**PROBLEM DETAILS:**
Whatever follows the line containing "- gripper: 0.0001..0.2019" in the listing below should be printed exactly, along with that line itself.

**SOURCE MATERIAL:**
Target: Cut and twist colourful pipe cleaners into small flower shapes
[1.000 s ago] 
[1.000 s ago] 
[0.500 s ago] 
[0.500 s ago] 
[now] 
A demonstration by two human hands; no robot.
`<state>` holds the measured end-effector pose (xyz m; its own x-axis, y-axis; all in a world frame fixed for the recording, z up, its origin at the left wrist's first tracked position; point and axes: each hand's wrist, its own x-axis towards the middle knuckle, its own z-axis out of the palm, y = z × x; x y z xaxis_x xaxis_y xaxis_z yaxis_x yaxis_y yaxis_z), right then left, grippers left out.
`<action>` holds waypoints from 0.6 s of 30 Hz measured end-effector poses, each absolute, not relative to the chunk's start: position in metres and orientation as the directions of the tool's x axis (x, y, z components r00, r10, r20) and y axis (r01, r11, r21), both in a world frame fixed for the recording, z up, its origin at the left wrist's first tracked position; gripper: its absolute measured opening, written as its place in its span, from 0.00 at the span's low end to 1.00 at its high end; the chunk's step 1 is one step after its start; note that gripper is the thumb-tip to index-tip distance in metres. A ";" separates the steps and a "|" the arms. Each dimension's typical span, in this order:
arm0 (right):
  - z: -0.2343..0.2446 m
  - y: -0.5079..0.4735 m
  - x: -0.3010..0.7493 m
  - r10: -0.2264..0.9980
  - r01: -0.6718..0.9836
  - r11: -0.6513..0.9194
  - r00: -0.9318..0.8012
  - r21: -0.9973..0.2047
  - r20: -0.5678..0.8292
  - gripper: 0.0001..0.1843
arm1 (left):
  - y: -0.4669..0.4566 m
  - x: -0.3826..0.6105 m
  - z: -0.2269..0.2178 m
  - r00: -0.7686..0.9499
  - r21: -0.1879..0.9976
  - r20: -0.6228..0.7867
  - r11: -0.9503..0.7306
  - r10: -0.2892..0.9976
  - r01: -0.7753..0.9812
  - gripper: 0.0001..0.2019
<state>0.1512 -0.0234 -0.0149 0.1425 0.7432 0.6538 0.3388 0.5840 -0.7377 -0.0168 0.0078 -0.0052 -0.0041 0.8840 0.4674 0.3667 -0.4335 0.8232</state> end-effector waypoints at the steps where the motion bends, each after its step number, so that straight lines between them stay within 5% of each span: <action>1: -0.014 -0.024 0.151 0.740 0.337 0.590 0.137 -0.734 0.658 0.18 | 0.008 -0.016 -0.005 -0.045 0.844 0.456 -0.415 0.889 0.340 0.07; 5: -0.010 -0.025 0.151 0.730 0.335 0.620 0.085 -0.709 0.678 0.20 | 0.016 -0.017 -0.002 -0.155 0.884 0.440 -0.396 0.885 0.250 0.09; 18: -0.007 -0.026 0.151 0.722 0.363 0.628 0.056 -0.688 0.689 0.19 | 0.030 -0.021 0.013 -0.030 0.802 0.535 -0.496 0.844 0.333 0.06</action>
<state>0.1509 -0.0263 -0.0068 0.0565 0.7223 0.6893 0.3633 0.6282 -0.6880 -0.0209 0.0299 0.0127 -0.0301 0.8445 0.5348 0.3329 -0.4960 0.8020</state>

**PROBLEM SOLUTION:**
  - gripper: 0.0001..0.2019
<state>0.1512 -0.0234 -0.0149 0.1425 0.7432 0.6538 0.3388 0.5840 -0.7377 -0.0168 0.0078 -0.0052 -0.0041 0.8840 0.4674 0.3667 -0.4335 0.8232</state> end-effector waypoints at the steps where the motion bends, each after its step number, so that straight lines between them stay within 5% of each span: <action>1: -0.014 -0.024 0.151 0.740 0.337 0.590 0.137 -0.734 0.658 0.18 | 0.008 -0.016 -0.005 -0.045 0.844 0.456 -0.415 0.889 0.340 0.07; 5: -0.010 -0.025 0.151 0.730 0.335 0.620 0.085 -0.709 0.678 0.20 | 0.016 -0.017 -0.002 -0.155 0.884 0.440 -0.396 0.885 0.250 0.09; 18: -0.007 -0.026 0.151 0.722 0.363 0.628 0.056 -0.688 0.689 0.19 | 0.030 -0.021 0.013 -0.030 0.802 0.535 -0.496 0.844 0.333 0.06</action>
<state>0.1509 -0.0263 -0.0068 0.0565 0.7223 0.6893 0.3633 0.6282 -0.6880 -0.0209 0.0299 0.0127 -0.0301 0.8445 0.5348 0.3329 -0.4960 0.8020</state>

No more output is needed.